[
https://issues.apache.org/jira/browse/HUDI-7975?page=com.atlassian.jira.plugin.system.issuetabpanels:comment-tabpanel&focusedCommentId=17882543#comment-17882543
]
Krishen Bhan edited comment on HUDI-7975 at 9/18/24 11:45 PM:
--------------------------------------------------------------
Thanks for sharing this example, I had a concern about the following scenario.
Assume that num_commits for clean is 25 and num_commits for archival is 75,
and due to delayed clean+archival the active timeline is in the following state.
(By the way, I am assuming that in the above proposal HUDI will do clean
planning as usual if it sees at least one replacecommit/cluster, since that
would be inexpensive to add)
{code:java}
ECTR = C1
[c1.commit, c2.commit . . . c10.commit, . . . c99.commit]

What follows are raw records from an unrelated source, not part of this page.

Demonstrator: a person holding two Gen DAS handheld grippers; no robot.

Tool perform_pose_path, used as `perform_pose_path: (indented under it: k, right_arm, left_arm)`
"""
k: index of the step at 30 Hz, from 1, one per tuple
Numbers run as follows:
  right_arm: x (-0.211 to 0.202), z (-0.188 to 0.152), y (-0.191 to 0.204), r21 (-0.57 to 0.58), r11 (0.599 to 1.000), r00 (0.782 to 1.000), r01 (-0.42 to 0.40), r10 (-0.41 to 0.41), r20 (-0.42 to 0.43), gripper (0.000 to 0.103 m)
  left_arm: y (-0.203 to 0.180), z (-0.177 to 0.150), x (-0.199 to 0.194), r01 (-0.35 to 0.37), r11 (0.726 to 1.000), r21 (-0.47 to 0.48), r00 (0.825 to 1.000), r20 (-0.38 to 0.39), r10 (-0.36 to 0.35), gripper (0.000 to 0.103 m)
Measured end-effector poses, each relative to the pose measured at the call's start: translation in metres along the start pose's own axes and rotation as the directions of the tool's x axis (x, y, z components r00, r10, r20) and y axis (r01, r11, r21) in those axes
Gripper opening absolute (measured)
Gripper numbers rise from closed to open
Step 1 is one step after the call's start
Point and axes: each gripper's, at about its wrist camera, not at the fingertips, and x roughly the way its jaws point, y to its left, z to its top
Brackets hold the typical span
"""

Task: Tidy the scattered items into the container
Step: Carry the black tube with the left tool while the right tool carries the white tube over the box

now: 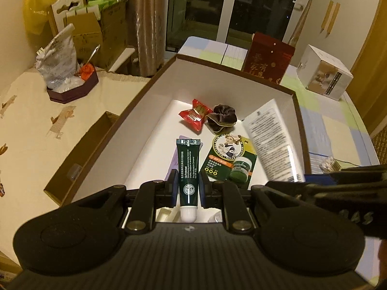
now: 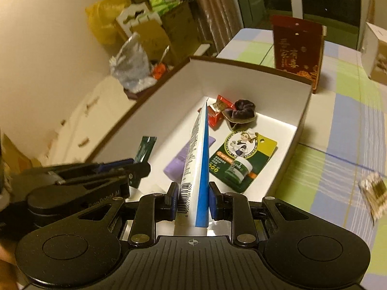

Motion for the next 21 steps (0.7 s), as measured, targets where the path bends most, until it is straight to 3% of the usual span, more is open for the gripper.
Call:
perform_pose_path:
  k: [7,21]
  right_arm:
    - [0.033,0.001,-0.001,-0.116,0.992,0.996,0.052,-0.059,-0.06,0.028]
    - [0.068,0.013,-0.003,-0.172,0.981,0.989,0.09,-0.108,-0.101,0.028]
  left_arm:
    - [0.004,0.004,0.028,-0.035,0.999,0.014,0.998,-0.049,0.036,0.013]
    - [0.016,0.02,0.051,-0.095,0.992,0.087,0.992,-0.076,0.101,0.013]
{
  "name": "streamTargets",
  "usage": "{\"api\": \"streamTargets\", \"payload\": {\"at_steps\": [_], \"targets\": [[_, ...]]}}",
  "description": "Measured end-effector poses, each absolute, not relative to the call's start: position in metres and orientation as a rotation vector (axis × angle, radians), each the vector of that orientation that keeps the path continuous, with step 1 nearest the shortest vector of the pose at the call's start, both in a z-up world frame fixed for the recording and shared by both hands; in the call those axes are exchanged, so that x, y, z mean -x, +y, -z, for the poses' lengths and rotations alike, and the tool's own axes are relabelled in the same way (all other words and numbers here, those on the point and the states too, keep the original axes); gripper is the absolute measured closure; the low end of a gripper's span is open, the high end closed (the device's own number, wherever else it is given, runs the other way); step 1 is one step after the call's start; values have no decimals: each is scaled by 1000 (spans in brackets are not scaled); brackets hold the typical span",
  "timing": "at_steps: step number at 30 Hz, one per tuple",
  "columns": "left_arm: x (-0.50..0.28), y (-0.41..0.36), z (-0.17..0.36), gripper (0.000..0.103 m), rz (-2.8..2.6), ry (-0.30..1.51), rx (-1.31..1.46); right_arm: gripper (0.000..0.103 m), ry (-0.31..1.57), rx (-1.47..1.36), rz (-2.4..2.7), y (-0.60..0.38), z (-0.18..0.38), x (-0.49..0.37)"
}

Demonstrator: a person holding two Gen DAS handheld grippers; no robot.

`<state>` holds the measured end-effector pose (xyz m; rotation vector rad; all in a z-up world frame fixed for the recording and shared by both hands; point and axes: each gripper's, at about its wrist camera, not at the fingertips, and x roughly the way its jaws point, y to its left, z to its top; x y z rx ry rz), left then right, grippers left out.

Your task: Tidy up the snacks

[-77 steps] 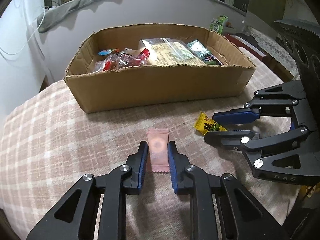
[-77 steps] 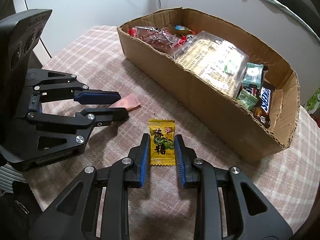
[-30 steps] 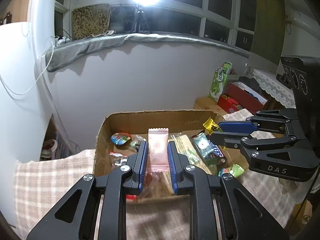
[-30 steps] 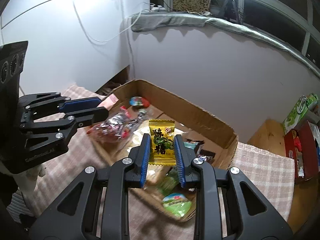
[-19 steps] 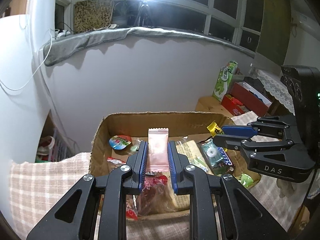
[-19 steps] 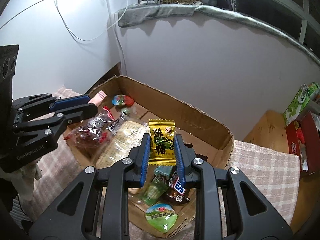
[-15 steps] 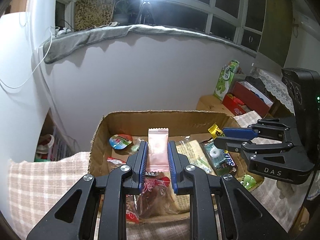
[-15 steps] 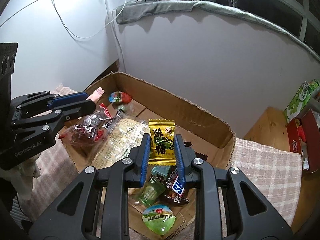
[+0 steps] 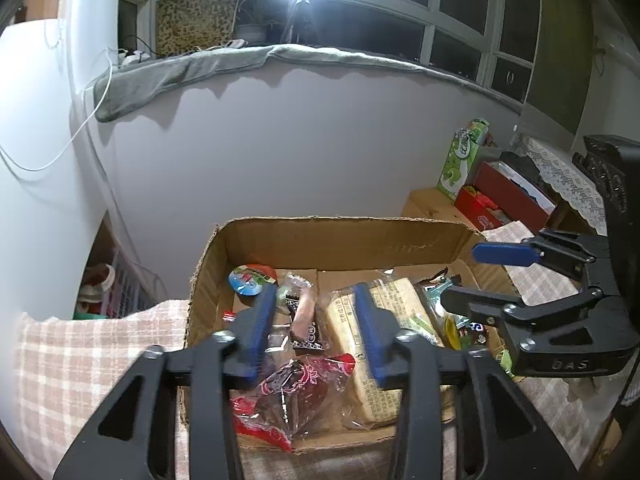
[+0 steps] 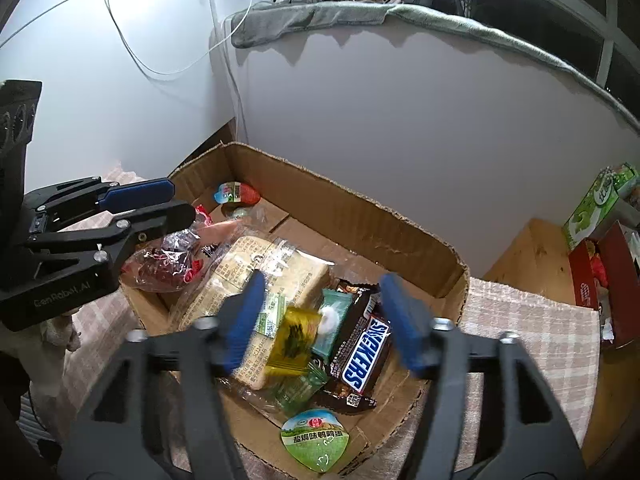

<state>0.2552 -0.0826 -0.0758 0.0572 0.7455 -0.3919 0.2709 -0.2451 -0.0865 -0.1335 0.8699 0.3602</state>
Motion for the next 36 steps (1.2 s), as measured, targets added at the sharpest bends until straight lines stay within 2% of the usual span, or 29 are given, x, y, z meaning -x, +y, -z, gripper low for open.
{"api": "streamTargets", "payload": {"at_steps": [1, 3, 4, 5, 14, 21, 36], "targets": [[-255, -82, 76, 53, 389, 743, -58, 36, 868, 136, -359, -245, 86, -270], [-255, -82, 75, 53, 387, 743, -58, 35, 865, 143, -354, -245, 85, -269], [-255, -82, 75, 52, 383, 743, -61, 31, 864, 146, -350, -245, 84, -269], [-255, -82, 75, 47, 381, 742, -62, 31, 861, 149, -344, -246, 84, -269], [-249, -81, 70, 37, 363, 726, -69, 30, 859, 146, -322, -251, 81, -264], [-240, -77, 66, 32, 345, 721, -63, 30, 851, 154, -312, -252, 76, -254], [-203, -65, 49, 32, 339, 659, -26, 29, 760, 131, -313, -249, 51, -207]]}}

where c1 to c10 have updates or small file writes, and c11 - c99 are solely
inserts{code}
if we apply this proposal to 0.x, my understanding is that the following can
happen:
# Clean sees that all the last 50-55 (2 * num_commits_clean + 5) are all
inserts, and doesn't schedule clean
# Archival then runs, and archives c1 to c24. Since there is no
replace/inflight/savepoint blocking it
Now timeline is in following state
{code:java}
ECTR = C1
[c25 . . c99.commit]
where c25 - c99 are solely inserts {code}
the dataset is not inconsistent, but has partitions with old file versions
Now lets say time passes and 50 more commit instants get added to timeline, and
the last instant is not solely an insert
{code:java}
ECTR = C1
[c25 . . c99.commit, c100.commit . . . c124.commit, . . . c149.commit]

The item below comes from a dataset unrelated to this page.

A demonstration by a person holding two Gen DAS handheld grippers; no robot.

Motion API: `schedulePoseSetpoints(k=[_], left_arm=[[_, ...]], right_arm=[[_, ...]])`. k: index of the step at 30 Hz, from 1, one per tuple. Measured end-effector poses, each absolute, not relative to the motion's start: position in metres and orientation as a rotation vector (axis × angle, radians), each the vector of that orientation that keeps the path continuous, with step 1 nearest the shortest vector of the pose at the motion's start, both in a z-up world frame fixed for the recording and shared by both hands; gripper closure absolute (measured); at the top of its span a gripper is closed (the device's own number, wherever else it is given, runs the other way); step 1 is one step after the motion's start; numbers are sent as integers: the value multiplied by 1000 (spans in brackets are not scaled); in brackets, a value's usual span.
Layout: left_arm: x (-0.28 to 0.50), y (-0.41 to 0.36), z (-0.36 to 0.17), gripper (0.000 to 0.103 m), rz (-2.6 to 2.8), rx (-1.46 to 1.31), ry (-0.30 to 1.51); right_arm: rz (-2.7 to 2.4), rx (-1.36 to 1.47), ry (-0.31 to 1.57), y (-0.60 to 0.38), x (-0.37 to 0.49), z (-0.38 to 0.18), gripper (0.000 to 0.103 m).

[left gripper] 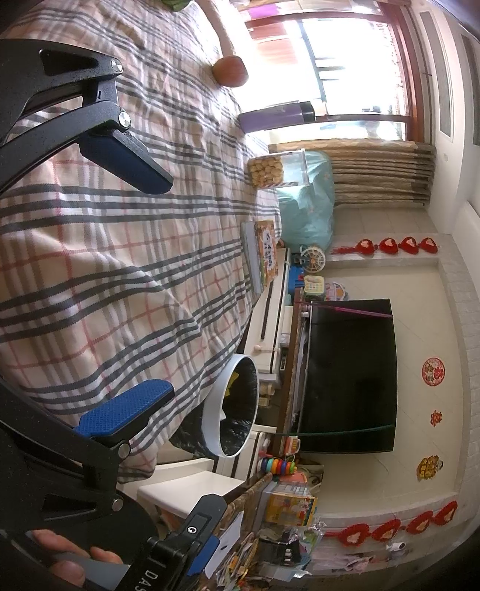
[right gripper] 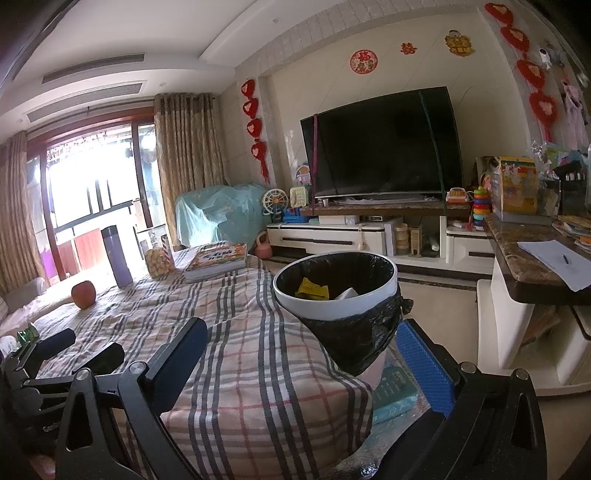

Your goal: Collect trash

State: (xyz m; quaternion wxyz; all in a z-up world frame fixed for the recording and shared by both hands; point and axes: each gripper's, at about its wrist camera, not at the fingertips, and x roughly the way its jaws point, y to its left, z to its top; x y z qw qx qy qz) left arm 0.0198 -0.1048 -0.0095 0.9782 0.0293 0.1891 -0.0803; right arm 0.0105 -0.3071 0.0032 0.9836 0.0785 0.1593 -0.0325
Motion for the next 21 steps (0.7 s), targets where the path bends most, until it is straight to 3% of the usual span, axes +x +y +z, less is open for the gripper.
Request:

Where c124 updated a file group but all other instants are solely inserts.{code}
The next time clean runs, it will find c124 was not just an insert (since it
was in the lookback window of 50-55 instants) and will correctly schedule
clean, targeting all instants before c125. Because the current ECTR C1 is not
in active timeline though, it will do a "full scan" clean and read all
partitions in the dataset and determine which are subject to clean. The final
list of partitions to process includes not only partitions affected by C124,
but also partitions affected by c1 to c10.
The concern I had is that this occasional "larger" clean may take up a lot of
time from writer, causing spikes in (resource x time) that may be unpredictable
from perspective of the user. (From personal experience with 0.10 I've seen it
cause OOM issues, but for now for simplicity's sake I'll assume many of those
are already fixed in later hudi versions). And the longer this clean scheduling
is deferred, the more partitions/files have to be processed+cleaned potentially
by this next full scan clean. The reason why I am focusing on full scan clean
is that afaik this full scan clean cannot be "split" across multiple clean
instants (that each have a "bound" of files/partitions to process). This makes
orchestration a bit tricker in my opinion, as now you may have to have your
ingestion writer block out time/resources to do these occasional large cleans,
and make sure the timeouts/resources you set for the clean writer are enough to
account for this case
My understanding based on our offline discussion is that there are two issues
we would like to resolve with this proposal
- The issue I brought up of having an occasional full scan expensive clean on
a insert-only dataset whenever theres a surge of non-insert instants
- The optimization you highlighted where HUDI clean planning should reduce
latency for cleans on insert-only low-latency workloads by not having to read
every single .commit metadata file (1 I/O + deserialization call per file in
active write timeline)
Just thinking out loud, I was thinking from here would could explore two avenues
- Continue with your proposal here, but also look into optimizations for "full
scan" clean, such as allowing a user to schedule & execute multiple "partial"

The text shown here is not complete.